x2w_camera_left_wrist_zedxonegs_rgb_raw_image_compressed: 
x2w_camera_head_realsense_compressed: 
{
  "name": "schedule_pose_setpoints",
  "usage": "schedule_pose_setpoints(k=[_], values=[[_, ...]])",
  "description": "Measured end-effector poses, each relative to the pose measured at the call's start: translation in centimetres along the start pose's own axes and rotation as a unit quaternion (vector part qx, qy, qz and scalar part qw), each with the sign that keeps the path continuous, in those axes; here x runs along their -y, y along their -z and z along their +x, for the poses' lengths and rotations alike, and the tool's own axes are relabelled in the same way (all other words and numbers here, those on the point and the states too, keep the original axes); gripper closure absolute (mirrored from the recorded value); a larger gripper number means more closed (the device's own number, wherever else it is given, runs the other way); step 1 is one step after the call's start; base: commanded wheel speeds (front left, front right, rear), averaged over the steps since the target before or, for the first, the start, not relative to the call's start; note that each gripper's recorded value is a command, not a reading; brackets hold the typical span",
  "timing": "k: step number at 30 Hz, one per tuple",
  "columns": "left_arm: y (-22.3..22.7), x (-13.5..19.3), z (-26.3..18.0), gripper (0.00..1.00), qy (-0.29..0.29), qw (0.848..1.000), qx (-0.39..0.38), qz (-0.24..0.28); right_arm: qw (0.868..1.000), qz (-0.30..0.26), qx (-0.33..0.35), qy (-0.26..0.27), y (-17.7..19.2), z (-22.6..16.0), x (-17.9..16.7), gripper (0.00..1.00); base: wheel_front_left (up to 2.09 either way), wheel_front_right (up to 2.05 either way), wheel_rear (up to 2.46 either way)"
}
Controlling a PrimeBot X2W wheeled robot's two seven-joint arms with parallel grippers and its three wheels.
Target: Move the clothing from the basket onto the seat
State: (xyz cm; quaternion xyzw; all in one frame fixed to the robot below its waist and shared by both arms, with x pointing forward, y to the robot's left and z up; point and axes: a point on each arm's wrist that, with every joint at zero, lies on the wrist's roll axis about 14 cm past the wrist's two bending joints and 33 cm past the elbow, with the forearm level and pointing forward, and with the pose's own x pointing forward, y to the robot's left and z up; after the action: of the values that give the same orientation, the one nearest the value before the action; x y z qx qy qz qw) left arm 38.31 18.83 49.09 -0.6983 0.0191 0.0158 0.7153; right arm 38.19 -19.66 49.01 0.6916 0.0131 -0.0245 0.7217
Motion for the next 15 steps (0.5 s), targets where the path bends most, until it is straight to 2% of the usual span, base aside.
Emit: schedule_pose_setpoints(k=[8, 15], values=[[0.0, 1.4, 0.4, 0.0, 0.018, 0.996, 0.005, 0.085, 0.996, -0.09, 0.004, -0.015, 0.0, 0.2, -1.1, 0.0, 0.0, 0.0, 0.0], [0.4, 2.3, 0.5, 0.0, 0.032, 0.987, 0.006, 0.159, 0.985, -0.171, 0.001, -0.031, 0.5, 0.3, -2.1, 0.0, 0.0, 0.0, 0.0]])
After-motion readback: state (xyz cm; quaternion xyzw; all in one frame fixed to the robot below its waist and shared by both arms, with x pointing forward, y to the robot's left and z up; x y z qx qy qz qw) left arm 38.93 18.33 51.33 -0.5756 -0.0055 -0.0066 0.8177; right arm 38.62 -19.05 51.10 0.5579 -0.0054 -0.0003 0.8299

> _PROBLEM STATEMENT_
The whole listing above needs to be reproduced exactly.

> _SOLVED PROBLEM_
x2w_camera_left_wrist_zedxonegs_rgb_raw_image_compressed: 
x2w_camera_head_realsense_compressed: 
{
  "name": "schedule_pose_setpoints",
  "usage": "schedule_pose_setpoints(k=[_], values=[[_, ...]])",
  "description": "Measured end-effector poses, each relative to the pose measured at the call's start: translation in centimetres along the start pose's own axes and rotation as a unit quaternion (vector part qx, qy, qz and scalar part qw), each with the sign that keeps the path continuous, in those axes; here x runs along their -y, y along their -z and z along their +x, for the poses' lengths and rotations alike, and the tool's own axes are relabelled in the same way (all other words and numbers here, those on the point and the states too, keep the original axes); gripper closure absolute (mirrored from the recorded value); a larger gripper number means more closed (the device's own number, wherever else it is given, runs the other way); step 1 is one step after the call's start; base: commanded wheel speeds (front left, front right, rear), averaged over the steps since the target before or, for the first, the start, not relative to the call's start; note that each gripper's recorded value is a command, not a reading; brackets hold the typical span",
  "timing": "k: step number at 30 Hz, one per tuple",
  "columns": "left_arm: y (-22.3..22.7), x (-13.5..19.3), z (-26.3..18.0), gripper (0.00..1.00), qy (-0.29..0.29), qw (0.848..1.000), qx (-0.39..0.38), qz (-0.24..0.28); right_arm: qw (0.868..1.000), qz (-0.30..0.26), qx (-0.33..0.35), qy (-0.26..0.27), y (-17.7..19.2), z (-22.6..16.0), x (-17.9..16.7), gripper (0.00..1.00); base: wheel_front_left (up to 2.09 either way), wheel_front_right (up to 2.05 either way), wheel_rear (up to 2.46 either way)"
}
Controlling a PrimeBot X2W wheeled robot's two seven-joint arms with parallel grippers and its three wheels.
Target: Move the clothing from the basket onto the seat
State: (xyz cm; quaternion xyzw; all in one frame fixed to the robot below its waist and shared by both arms, with x pointing forward, y to the robot's left and z up; point and axes: a point on each arm's wrist that, with every joint at zero, lies on the wrist's roll axis about 14 cm past the wrist's two bending joints and 33 cm past the elbow, with the forearm level and pointing forward, and with the pose's own x pointing forward, y to the robot's left and z up; after the action: of the values that give the same orientation, the one nearest the value before the action; x y z qx qy qz qw) left arm 38.31 18.83 49.09 -0.6983 0.0191 0.0158 0.7153; right arm 38.19 -19.66 49.01 0.6916 0.0131 -0.0245 0.7217
Motion for the next 15 steps (0.5 s), targets where the path bends most, until it is straight to 2% of the usual span, base aside.
Emit: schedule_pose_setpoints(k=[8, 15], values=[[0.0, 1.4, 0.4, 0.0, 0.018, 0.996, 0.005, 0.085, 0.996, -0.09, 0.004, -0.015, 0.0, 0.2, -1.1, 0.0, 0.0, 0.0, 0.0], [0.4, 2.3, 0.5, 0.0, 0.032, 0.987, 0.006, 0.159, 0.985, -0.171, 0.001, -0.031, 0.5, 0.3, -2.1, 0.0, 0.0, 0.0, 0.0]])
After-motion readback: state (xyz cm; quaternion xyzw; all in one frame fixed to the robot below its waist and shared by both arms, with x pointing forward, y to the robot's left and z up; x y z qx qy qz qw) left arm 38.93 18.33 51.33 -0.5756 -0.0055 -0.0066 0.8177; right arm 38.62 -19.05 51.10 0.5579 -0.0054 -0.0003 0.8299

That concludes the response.